The Boyne was a collection of terraces beside Langley Moor which served the short-lived Boyne Colliery. It was named after the landowner, Viscount Boyne of Brancepeth Castle, but only operated in the 1870s and 1880s. The Boyne was obviously a tough sort of a place because Sarah Robson accused Ellen Pears of assaulting her in a drunken fracas at the village pump.

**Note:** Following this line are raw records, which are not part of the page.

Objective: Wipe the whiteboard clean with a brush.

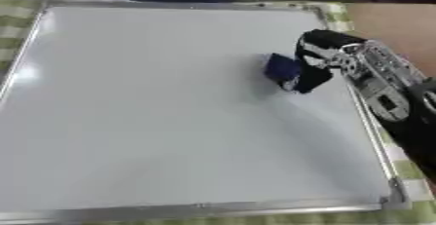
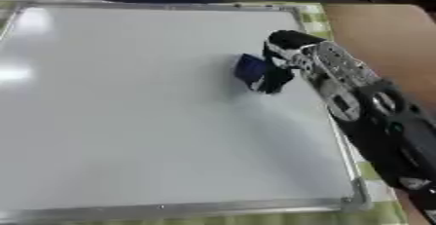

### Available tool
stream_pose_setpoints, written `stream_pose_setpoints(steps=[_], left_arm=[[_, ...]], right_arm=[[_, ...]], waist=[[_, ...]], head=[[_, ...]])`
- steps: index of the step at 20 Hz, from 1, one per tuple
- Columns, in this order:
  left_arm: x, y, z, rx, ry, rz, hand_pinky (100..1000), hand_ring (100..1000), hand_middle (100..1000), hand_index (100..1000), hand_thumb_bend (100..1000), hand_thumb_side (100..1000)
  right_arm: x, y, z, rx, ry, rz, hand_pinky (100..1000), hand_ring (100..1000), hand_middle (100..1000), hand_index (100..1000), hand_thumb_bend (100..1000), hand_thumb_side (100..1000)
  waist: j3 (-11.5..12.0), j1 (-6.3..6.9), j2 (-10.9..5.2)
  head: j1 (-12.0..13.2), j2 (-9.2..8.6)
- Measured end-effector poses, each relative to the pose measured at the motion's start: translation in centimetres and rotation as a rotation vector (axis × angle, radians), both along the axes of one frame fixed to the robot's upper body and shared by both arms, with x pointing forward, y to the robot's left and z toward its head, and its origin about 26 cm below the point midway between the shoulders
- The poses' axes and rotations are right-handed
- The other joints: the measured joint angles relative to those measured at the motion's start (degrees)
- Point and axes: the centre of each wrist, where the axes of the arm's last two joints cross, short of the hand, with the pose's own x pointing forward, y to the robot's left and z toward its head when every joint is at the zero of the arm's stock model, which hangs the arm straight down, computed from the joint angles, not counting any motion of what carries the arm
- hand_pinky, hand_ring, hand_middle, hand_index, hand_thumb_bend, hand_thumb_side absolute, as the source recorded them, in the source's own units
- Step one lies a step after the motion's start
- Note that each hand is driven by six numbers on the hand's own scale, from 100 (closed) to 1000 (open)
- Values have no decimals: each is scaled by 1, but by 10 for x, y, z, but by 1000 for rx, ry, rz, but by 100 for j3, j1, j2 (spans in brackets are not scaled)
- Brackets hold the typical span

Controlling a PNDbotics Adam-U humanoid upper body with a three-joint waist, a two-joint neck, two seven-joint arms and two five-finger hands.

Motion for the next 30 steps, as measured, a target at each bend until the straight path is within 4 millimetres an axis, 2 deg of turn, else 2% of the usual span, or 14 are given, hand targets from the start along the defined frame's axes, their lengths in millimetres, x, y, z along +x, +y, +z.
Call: stream_pose_setpoints(steps=[12,22,28,30], left_arm=[[0,0,1,0,-1,-1,692,848,799,853,251,1000],[0,0,1,4,0,-3,692,849,799,853,249,1000],[0,0,1,4,1,-3,692,849,799,853,251,1000],[0,0,1,5,1,-3,693,849,800,854,250,1000]], right_arm=[[6,-6,-7,32,-5,-32,731,800,591,150,132,303],[6,-6,-7,56,-21,-40,700,756,506,152,100,276],[6,-6,-7,57,-25,-41,708,767,531,156,100,281],[6,-6,-7,57,-25,-41,737,816,635,160,100,306]], waist=[[35,-12,40],[30,-16,44],[17,-16,44],[12,-16,44]], head=[[-3,-4],[-2,-4],[-1,-4],[-1,-4]])
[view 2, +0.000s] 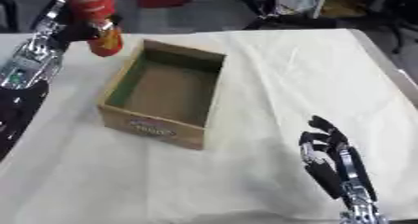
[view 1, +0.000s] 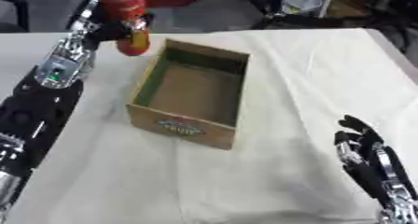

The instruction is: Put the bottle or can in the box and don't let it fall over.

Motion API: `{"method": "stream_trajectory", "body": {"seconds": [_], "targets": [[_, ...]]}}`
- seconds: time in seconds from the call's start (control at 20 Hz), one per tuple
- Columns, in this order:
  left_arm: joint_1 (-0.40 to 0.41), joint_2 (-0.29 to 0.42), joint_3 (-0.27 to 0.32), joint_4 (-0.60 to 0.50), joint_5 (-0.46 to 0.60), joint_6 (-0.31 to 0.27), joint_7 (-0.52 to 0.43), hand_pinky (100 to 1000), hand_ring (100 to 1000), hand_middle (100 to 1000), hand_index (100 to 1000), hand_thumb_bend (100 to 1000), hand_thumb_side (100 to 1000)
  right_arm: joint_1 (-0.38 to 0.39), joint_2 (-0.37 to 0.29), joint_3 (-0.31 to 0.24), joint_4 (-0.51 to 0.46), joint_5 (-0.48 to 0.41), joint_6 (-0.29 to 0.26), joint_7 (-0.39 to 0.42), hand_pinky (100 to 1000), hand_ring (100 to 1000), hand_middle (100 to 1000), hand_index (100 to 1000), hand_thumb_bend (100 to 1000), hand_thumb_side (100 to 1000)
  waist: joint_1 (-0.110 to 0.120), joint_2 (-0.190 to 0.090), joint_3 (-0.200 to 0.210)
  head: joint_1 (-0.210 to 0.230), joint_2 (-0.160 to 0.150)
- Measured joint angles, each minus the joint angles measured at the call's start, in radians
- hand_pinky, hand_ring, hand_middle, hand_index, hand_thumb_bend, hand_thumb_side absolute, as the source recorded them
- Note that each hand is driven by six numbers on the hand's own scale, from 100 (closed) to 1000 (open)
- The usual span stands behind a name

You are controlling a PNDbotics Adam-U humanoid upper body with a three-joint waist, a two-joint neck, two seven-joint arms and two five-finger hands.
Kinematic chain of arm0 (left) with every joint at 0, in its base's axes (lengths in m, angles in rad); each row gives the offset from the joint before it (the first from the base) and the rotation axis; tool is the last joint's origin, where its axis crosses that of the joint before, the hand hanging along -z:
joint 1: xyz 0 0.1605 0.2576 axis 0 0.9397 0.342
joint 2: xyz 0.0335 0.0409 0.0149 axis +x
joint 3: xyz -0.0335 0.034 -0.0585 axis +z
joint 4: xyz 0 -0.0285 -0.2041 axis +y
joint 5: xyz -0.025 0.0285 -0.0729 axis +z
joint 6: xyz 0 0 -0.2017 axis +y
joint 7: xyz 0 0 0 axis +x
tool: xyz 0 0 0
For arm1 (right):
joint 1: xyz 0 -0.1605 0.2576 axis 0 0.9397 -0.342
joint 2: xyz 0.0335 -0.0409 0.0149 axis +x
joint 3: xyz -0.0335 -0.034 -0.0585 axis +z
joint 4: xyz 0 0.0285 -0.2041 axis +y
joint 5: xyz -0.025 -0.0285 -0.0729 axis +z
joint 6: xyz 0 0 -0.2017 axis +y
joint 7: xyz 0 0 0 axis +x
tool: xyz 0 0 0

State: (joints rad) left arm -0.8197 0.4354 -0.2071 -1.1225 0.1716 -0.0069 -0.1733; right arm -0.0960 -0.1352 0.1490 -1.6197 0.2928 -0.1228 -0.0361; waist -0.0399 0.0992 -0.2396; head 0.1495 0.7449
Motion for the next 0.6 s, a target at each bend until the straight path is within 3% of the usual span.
{"method": "stream_trajectory", "body": {"seconds": [0.05, 0.1, 0.15, 0.2, 0.25, 0.35, 0.5, 0.6], "targets": [[0.000, -0.011, -0.014, 0.002, -0.004, 0.003, -0.024, 1000, 900, 502, 653, 543, 189, 0.000, 0.000, 0.000, 0.000, 0.000, 0.000, 0.000, 699, 778, 835, 918, 100, 621, 0.000, 0.000, 0.000, 0.000, 0.000], [0.000, -0.020, -0.025, 0.010, -0.018, 0.002, -0.049, 1000, 955, 666, 781, 721, 375, 0.000, 0.000, 0.000, 0.000, 0.000, 0.000, 0.001, 699, 778, 835, 918, 100, 621, 0.000, 0.000, 0.000, 0.000, 0.000], [0.001, -0.028, -0.036, 0.019, -0.043, -0.003, -0.074, 1000, 981, 756, 847, 763, 425, 0.000, 0.000, 0.000, 0.000, 0.000, 0.000, 0.001, 699, 778, 835, 918, 100, 620, 0.000, 0.000, -0.001, 0.000, 0.000], [0.005, -0.035, -0.042, 0.029, -0.076, -0.011, -0.095, 1000, 987, 776, 864, 771, 437, 0.000, 0.000, 0.000, 0.000, 0.000, 0.000, 0.001, 699, 778, 835, 918, 100, 620, 0.000, -0.001, -0.001, -0.001, 0.000], [0.012, -0.041, -0.045, 0.038, -0.113, -0.022, -0.111, 1000, 1000, 885, 948, 860, 533, 0.000, 0.000, 0.000, 0.000, 0.000, 0.000, 0.001, 699, 778, 835, 918, 100, 621, 0.001, -0.001, -0.001, -0.002, 0.000], [0.027, -0.048, -0.044, 0.050, -0.186, -0.043, -0.121, 1000, 1000, 952, 990, 975, 644, -0.001, 0.000, 0.000, 0.000, 0.000, 0.000, 0.001, 699, 778, 835, 918, 100, 622, 0.001, -0.001, 0.000, -0.003, 0.000], [0.062, -0.050, -0.032, 0.043, -0.264, -0.066, -0.089, 1000, 1000, 986, 1000, 1000, 742, -0.001, 0.000, 0.000, 0.000, 0.000, 0.000, 0.001, 699, 778, 836, 918, 100, 620, 0.001, -0.001, 0.008, -0.008, 0.000], [0.099, -0.049, -0.016, 0.010, -0.277, -0.069, -0.049, 1000, 1000, 980, 1000, 1000, 716, -0.001, 0.000, 0.000, 0.000, 0.000, 0.000, 0.000, 699, 778, 836, 918, 100, 619, 0.001, -0.001, 0.015, -0.012, 0.000]]}}
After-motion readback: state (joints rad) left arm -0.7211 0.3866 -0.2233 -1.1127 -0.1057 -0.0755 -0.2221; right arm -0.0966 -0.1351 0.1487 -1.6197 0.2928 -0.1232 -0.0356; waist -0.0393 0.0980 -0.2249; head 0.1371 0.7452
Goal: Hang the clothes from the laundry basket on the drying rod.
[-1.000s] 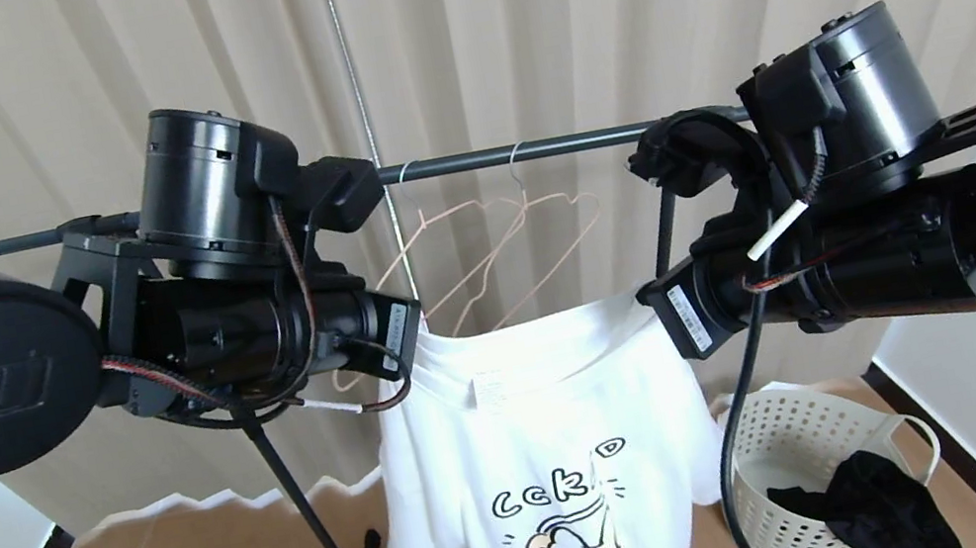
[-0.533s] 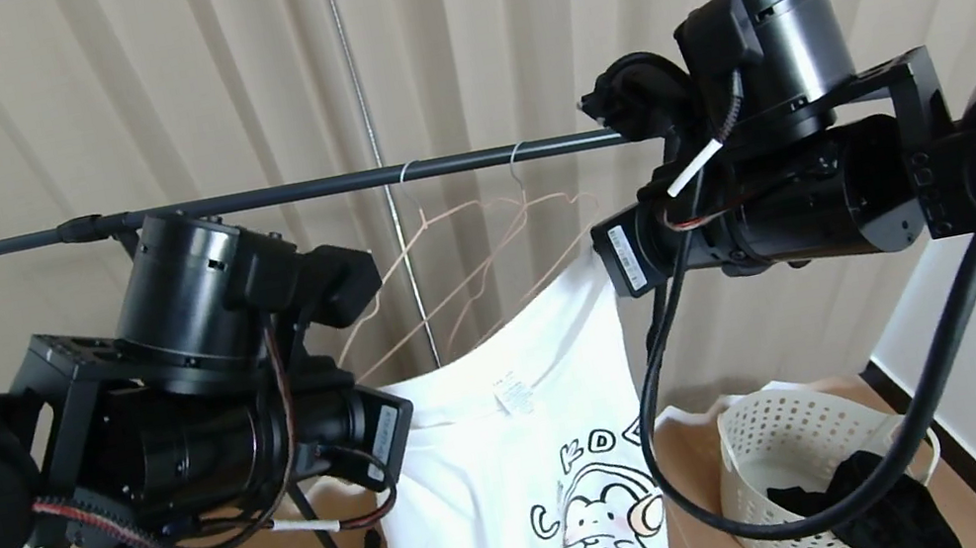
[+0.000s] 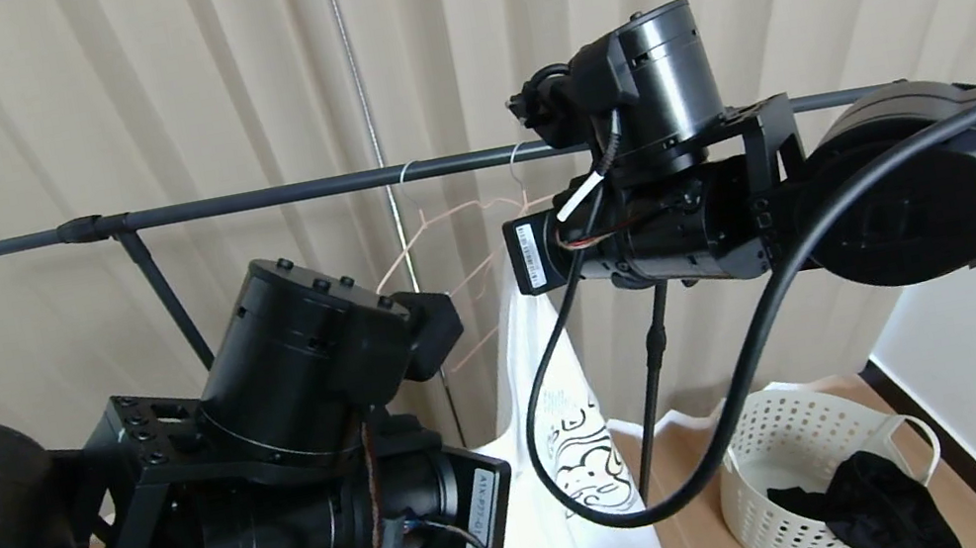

The Advertiser said: “Mr Brignall, in his defence of Mrs Pears, admitted that his client was a very excitable woman, but the quarrel arose in consequence of the abominable names which the complainant had called his client.” Both women were bound over to keep the peace.

There was another all-female inebriated encounter in New Durham where Elizabeth Stewart clapped her hand upon an unmentionable part of (Isabell Goodway’s) person and said she would take her life as well as that of her daughter.” Both women were fined.

The strangest of cases appeared under the headline “Pitman blowing his house up”. PC Crabbs told how he had been called to Wheatley Hill at 3am on Monday following reports of a fire. He went into the house of miner George Hobbs where “he found the furniture blown nearly all to pieces and burning, and on questioning the defendant, he admitted being drunk and putting 2lbs of powder among the furniture which he had piled up, and afterwards set fire to the powder. The bed was torn into shreds and the furniture was much damaged.” No explanation was given for Mr Hobbs’ behaviour – it was as if it were entirely natural after having a few too many beers to blow up your own furniture. He was remanded in custody for a week.